Main image of article Is It Worth Learning Newer Programming Languages?

The latest update of the TIOBE Index, a monthly tracker of the world’s most buzzed-about programming languages, reveals… well, not much.

As the list’s creators point out, the top-ranked languages—including Python, C, Java, C++, C#, and Visual Basic—have all maintained their spots for years. “Almost every day a new programming language is born, but hardly any of them enter the top 100,” read the note accompanying the latest update. “At least not in their first 10 years.”

Even the newer languages making some inroads on the list, including Swift and Rust, are over five years old. “It is almost impossible to hit the charts as a newbie,” the note continued. “On the contrary, we see that golden oldies revive. Take for instance Fortran, which is back in the top 20 thanks to the growing demand for numerical computational power.”

If you’re new to the TIOBE Index, here’s how its methodology works: it leverages data from a variety of aggregators and search engines, including Google, Wikipedia, YouTube, and Amazon. For a language to rank on the Index, it must be Turing complete, have its own Wikipedia entry, and earn more than 5,000 hits for +”<language> programming” on Google. As many have pointed out in the past, that’s not a scientific way of measuring a language’s true international usage (if such a thing is even possible), but it’s a good way of determining which languages are being talked about.
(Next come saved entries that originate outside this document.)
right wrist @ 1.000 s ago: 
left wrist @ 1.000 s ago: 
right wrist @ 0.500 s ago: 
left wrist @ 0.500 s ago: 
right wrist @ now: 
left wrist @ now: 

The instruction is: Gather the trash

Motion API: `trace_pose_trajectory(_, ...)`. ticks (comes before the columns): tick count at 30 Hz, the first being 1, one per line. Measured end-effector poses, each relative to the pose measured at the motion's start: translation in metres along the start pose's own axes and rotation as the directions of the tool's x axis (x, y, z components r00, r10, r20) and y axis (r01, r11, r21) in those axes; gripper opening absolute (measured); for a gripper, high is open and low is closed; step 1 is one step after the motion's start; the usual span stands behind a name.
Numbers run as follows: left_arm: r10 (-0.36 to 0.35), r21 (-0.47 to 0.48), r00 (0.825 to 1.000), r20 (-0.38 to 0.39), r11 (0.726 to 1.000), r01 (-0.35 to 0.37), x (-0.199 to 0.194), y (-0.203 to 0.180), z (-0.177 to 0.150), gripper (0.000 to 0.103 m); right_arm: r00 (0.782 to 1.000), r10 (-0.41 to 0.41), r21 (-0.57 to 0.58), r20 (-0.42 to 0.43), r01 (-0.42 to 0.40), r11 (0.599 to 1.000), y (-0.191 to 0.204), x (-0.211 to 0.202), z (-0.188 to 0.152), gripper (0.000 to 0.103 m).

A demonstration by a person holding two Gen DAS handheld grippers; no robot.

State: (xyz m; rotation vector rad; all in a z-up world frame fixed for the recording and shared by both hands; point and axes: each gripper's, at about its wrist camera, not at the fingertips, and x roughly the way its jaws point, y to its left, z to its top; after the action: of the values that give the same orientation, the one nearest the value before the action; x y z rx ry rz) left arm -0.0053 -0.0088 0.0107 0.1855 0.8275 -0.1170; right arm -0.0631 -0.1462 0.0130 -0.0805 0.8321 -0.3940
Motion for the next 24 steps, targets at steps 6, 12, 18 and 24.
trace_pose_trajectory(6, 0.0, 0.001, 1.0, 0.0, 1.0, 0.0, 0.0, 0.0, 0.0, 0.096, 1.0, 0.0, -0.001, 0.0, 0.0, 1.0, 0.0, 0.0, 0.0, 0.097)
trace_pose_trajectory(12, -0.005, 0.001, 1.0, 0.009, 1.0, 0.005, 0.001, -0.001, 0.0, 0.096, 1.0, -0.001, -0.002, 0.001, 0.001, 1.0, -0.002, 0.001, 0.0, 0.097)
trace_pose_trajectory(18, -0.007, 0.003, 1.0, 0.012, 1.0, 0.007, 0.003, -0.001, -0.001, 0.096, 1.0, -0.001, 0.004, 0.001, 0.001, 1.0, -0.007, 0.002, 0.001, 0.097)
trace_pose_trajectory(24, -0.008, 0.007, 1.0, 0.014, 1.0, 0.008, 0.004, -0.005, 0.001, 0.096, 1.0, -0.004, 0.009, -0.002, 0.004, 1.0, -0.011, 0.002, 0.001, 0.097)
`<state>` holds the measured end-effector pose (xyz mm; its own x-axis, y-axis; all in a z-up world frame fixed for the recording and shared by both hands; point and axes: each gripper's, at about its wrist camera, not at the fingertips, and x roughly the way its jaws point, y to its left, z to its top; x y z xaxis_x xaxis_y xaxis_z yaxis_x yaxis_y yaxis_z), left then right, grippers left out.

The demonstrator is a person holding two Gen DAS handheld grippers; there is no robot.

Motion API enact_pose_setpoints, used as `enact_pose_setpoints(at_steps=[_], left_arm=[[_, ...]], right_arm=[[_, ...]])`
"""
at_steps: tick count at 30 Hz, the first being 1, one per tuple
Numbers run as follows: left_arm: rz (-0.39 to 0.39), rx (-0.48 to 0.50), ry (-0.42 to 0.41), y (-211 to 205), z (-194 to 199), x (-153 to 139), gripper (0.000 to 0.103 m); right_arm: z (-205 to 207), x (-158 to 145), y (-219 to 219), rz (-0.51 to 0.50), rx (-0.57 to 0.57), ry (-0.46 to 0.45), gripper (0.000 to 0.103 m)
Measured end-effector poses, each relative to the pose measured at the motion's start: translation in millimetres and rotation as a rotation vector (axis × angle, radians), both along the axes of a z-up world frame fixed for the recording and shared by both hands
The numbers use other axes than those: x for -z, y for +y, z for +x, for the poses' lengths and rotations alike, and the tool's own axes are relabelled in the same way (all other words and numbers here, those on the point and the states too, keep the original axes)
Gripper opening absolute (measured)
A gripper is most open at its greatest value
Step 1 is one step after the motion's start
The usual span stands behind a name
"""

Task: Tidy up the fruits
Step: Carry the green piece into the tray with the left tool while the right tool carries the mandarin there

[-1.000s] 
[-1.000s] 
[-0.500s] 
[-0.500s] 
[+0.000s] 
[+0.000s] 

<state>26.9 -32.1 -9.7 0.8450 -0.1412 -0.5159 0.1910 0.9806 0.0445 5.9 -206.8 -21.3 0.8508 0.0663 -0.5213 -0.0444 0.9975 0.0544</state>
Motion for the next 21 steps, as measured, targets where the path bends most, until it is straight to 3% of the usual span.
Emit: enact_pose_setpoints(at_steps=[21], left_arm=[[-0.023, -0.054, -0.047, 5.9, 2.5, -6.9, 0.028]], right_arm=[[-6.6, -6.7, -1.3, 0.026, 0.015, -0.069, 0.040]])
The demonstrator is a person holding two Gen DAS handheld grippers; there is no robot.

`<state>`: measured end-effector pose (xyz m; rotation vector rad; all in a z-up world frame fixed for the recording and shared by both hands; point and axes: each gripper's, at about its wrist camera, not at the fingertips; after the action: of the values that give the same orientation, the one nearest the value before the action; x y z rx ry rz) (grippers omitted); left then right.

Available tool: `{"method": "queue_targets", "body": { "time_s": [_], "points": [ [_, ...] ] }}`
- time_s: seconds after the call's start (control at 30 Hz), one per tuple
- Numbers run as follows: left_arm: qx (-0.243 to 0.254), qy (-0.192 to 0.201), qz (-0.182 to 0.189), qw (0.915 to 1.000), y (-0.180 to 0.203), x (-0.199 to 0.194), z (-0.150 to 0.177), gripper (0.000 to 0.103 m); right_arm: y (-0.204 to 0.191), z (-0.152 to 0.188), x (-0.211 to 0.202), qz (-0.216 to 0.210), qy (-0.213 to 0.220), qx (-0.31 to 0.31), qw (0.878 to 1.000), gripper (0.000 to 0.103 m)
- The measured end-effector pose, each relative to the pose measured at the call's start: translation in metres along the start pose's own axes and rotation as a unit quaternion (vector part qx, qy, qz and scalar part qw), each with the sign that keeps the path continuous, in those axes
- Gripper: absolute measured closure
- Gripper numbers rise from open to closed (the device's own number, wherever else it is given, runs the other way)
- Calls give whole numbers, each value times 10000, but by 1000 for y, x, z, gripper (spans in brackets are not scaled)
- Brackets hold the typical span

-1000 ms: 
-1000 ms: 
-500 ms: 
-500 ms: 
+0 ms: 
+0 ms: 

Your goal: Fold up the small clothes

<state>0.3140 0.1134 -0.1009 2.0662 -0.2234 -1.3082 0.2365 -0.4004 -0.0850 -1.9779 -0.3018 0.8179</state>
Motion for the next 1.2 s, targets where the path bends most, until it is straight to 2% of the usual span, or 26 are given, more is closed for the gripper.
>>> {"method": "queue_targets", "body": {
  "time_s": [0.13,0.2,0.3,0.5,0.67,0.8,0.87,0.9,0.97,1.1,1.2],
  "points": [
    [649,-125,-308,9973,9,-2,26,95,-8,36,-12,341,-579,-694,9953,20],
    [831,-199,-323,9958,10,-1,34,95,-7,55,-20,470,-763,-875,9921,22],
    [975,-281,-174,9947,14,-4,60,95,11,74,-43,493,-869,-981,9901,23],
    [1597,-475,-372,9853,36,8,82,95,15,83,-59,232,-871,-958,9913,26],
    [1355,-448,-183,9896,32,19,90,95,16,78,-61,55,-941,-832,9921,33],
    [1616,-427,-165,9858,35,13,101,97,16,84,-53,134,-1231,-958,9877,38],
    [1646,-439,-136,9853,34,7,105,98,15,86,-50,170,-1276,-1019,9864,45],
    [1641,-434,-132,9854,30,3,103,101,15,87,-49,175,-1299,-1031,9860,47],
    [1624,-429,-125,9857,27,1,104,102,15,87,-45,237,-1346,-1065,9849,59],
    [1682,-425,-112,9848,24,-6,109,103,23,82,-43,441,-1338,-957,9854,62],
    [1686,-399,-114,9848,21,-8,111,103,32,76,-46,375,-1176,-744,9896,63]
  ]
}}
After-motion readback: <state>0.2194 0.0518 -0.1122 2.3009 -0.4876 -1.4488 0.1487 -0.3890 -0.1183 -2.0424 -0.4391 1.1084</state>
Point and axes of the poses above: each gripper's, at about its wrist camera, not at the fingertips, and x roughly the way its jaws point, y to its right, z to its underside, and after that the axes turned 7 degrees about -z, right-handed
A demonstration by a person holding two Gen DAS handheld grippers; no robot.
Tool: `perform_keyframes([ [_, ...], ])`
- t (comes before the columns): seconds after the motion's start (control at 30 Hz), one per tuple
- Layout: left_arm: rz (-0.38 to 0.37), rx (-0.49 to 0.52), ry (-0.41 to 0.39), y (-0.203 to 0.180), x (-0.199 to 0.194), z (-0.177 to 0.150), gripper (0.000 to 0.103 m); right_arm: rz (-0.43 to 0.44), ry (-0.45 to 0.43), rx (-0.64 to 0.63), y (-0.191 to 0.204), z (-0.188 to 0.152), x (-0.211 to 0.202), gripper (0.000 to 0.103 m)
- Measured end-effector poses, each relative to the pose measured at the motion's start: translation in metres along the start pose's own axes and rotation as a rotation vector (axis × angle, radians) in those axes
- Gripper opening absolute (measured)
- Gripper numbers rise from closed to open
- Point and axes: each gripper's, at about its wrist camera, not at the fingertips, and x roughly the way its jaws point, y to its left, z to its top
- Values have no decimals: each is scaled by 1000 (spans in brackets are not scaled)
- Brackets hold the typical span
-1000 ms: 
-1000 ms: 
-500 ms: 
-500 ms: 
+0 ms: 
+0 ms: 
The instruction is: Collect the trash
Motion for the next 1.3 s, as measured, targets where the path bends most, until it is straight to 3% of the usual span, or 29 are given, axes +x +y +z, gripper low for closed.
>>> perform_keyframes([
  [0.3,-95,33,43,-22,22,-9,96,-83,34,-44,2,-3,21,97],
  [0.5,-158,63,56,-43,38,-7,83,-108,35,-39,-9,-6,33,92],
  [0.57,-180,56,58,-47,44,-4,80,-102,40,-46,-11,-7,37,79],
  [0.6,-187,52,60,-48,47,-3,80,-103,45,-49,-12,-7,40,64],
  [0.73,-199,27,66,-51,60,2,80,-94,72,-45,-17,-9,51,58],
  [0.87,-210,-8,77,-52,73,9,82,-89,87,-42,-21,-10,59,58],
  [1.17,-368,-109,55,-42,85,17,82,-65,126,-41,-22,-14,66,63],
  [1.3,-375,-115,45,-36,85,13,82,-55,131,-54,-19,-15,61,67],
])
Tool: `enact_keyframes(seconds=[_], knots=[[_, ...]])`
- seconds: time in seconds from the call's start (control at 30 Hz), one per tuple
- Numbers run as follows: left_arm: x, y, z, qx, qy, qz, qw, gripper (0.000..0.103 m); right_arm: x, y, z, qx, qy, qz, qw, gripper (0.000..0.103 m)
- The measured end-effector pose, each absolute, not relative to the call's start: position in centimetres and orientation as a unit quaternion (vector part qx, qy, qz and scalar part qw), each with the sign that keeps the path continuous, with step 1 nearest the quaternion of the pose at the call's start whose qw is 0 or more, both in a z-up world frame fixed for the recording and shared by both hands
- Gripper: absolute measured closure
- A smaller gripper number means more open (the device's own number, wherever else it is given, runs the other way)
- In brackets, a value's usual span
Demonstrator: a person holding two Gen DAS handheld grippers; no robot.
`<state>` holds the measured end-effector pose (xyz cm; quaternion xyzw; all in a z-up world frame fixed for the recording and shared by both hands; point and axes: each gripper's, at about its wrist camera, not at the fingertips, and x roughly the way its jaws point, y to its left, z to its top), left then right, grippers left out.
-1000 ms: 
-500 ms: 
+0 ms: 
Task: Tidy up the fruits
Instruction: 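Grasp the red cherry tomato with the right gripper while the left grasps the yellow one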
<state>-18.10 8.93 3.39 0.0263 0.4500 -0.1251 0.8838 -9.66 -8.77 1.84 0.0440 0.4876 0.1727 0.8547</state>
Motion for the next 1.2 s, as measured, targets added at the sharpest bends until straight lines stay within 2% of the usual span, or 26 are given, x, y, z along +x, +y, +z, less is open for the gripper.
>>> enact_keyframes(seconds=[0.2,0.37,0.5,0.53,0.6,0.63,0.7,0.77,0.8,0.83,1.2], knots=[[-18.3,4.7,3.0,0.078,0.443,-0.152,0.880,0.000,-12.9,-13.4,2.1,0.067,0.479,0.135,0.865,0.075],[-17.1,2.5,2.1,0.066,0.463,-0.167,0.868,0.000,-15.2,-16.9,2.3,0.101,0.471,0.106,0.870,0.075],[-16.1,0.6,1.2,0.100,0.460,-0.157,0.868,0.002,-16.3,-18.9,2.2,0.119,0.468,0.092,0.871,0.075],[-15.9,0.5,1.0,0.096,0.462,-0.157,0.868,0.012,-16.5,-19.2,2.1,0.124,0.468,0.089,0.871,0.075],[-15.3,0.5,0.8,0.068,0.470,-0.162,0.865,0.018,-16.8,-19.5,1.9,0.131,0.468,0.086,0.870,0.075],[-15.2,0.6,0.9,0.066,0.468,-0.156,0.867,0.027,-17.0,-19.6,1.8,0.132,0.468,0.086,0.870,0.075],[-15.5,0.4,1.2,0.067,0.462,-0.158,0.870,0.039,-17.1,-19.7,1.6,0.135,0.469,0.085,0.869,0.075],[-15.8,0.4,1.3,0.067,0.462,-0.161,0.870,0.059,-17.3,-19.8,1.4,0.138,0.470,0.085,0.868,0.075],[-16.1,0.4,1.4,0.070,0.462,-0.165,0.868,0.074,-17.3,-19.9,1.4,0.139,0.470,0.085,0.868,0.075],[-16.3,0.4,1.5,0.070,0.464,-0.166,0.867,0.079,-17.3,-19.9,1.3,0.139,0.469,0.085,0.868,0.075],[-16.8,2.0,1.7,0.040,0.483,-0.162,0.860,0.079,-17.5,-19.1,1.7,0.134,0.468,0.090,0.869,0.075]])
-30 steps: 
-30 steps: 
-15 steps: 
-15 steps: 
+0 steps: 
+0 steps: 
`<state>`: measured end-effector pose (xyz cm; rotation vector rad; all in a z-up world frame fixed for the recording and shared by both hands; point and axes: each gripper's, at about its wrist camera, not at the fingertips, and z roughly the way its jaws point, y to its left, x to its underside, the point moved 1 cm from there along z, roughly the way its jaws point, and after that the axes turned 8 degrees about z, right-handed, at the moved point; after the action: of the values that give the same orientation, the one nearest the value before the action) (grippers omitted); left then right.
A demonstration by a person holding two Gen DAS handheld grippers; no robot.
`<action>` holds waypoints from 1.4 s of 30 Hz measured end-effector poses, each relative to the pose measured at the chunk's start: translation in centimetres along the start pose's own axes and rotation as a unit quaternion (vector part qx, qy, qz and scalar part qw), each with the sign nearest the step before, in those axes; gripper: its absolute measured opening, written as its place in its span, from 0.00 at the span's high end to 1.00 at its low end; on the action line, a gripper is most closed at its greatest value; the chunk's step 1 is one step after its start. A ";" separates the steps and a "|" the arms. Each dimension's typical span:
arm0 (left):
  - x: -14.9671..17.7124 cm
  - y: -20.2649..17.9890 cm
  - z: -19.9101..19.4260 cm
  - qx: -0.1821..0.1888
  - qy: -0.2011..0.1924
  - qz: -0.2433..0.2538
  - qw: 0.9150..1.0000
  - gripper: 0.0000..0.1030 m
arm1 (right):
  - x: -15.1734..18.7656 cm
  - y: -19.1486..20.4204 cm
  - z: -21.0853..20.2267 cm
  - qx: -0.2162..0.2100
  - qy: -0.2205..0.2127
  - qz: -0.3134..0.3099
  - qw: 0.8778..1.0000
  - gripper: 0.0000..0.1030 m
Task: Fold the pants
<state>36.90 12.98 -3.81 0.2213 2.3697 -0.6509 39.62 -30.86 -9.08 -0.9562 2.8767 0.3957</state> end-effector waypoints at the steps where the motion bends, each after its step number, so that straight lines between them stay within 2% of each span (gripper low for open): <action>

For tech professionals who are curious about which programming languages to learn, the TIOBE Index is instructive: while it’s fun to kick the tires on newer programming languages, organizations across the economy continue to rely on really old and well-established languages like Python and JavaScript to actually build everything from mobile apps to complicated, cloud-based services. If you want to break into software engineering, learning some of those popular languages is an absolute must.